◆ Work instruction
Emit the line that holds "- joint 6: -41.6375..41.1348" and all lines following it through the end of the data, verbatim, and nothing else.

*** Dataset extract Section Begins ***

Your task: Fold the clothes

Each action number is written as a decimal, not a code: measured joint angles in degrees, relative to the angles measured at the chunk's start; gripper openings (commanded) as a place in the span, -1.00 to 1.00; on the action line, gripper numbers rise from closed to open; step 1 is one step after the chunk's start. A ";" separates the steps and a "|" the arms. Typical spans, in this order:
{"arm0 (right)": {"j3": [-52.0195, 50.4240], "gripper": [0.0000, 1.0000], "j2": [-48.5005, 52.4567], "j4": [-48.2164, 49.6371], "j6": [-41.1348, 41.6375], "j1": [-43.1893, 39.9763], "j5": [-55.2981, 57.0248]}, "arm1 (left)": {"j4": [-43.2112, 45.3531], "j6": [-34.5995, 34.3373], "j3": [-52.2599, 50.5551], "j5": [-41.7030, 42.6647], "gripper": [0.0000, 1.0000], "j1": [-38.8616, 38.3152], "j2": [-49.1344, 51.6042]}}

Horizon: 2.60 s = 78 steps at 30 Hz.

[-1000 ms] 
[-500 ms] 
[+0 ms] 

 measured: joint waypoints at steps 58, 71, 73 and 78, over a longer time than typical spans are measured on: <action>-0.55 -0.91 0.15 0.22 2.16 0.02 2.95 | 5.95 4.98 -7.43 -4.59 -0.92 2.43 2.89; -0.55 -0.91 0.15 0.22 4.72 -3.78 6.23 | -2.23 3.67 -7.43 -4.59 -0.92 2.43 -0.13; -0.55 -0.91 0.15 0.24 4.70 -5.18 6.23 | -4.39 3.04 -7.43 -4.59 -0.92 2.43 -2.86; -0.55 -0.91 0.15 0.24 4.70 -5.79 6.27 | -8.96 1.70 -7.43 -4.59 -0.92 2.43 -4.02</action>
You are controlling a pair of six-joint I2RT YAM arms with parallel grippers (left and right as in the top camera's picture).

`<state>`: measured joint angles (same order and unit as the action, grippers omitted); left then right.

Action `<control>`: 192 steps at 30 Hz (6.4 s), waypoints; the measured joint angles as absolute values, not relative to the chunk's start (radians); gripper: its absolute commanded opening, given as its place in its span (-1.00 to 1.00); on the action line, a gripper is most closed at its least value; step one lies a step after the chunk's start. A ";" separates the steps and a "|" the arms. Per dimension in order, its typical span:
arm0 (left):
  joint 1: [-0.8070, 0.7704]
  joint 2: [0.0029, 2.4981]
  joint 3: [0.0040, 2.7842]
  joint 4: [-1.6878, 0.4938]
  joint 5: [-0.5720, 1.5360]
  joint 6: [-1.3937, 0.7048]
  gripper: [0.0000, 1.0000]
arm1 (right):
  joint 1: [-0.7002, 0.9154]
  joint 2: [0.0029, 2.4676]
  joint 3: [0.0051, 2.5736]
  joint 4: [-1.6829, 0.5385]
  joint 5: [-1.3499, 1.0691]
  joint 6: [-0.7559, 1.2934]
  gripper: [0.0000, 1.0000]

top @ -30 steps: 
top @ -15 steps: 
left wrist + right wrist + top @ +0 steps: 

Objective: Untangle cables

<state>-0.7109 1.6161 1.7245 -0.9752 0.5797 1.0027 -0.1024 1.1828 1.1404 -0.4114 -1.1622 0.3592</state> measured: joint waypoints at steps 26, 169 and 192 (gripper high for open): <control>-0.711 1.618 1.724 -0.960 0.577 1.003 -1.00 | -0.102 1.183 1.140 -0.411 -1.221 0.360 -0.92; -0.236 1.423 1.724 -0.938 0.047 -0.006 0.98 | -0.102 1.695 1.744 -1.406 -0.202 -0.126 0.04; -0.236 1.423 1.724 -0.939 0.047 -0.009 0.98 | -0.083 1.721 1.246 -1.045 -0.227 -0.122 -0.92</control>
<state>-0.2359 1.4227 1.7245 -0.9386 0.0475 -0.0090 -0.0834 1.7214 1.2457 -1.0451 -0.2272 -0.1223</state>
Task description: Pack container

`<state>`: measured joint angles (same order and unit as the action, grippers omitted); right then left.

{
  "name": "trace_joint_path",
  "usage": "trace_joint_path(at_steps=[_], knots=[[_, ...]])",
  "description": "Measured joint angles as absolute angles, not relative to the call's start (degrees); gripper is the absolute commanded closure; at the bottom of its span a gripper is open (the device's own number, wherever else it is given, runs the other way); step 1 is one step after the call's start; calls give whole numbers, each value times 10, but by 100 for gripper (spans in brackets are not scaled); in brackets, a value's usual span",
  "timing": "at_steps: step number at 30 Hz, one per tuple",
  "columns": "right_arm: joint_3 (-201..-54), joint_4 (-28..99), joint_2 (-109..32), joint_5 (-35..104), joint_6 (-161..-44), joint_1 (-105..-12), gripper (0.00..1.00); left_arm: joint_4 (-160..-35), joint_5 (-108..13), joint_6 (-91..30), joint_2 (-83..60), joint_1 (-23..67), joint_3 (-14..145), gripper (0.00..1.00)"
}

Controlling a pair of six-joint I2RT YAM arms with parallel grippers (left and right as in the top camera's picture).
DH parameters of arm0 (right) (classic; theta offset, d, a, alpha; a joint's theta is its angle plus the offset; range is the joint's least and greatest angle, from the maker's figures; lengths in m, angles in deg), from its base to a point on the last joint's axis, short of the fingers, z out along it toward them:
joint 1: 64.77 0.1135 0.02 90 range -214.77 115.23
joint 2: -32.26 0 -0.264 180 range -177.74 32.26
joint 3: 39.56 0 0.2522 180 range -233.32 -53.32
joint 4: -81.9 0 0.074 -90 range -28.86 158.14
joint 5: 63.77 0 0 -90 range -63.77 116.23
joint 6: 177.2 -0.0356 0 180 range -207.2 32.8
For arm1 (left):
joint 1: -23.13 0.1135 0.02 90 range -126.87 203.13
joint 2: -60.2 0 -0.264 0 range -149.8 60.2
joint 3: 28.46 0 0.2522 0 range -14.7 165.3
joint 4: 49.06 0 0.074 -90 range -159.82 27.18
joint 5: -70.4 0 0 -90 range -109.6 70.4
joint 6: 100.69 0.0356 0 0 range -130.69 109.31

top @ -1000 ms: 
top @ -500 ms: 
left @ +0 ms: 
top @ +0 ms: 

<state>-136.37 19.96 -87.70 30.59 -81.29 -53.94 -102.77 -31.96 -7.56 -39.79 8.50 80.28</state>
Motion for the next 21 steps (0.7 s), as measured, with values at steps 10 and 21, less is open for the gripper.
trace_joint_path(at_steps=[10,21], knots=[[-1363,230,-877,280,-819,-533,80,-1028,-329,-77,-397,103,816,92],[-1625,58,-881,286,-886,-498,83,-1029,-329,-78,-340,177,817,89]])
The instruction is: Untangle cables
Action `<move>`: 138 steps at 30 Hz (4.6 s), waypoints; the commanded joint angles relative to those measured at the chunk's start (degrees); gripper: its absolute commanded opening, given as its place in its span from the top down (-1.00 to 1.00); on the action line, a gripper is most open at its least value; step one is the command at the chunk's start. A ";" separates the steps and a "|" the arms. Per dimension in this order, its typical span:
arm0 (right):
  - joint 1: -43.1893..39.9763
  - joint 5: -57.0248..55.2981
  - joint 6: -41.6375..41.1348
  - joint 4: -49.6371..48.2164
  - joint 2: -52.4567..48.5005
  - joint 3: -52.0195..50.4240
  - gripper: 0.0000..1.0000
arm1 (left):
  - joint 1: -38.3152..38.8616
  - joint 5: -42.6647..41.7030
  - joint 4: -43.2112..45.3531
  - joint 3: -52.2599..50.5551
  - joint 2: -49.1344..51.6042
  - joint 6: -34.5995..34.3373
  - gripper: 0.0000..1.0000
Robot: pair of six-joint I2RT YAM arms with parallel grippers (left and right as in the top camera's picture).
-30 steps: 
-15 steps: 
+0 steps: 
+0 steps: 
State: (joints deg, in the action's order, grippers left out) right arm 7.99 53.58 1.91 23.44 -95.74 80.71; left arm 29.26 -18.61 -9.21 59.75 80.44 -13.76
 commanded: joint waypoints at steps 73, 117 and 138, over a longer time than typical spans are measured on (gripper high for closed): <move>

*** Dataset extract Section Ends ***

◆ Answer space
  - joint 6: -41.6375..41.1348
  - joint 4: -49.6371..48.2164
  - joint 2: -52.4567..48.5005
  - joint 3: -52.0195..50.4240
  - gripper: 0.0000..1.0000
arm1 (left):
  - joint 1: -38.3152..38.8616
  - joint 5: -42.6647..41.7030
  - joint 4: -43.2112..45.3531
  - joint 3: -52.2599..50.5551
  - joint 2: -49.1344..51.6042
  - joint 6: -34.5995..34.3373
  - gripper: 0.0000..1.0000
Robot: pair of six-joint I2RT YAM arms with parallel grippers (left and right as in the top camera's picture).
-30 steps: 
-15 steps: 
+0 steps: 
+0 steps: 
State: (joints deg, in the action's order, grippers left out) right arm 7.99 53.58 1.91 23.44 -95.74 80.71; left arm 29.26 -18.61 -9.21 59.75 80.44 -13.76
 commanded: joint waypoints at steps 73, 117 and 138, over a longer time than typical spans are measured on (gripper high for closed): <move>

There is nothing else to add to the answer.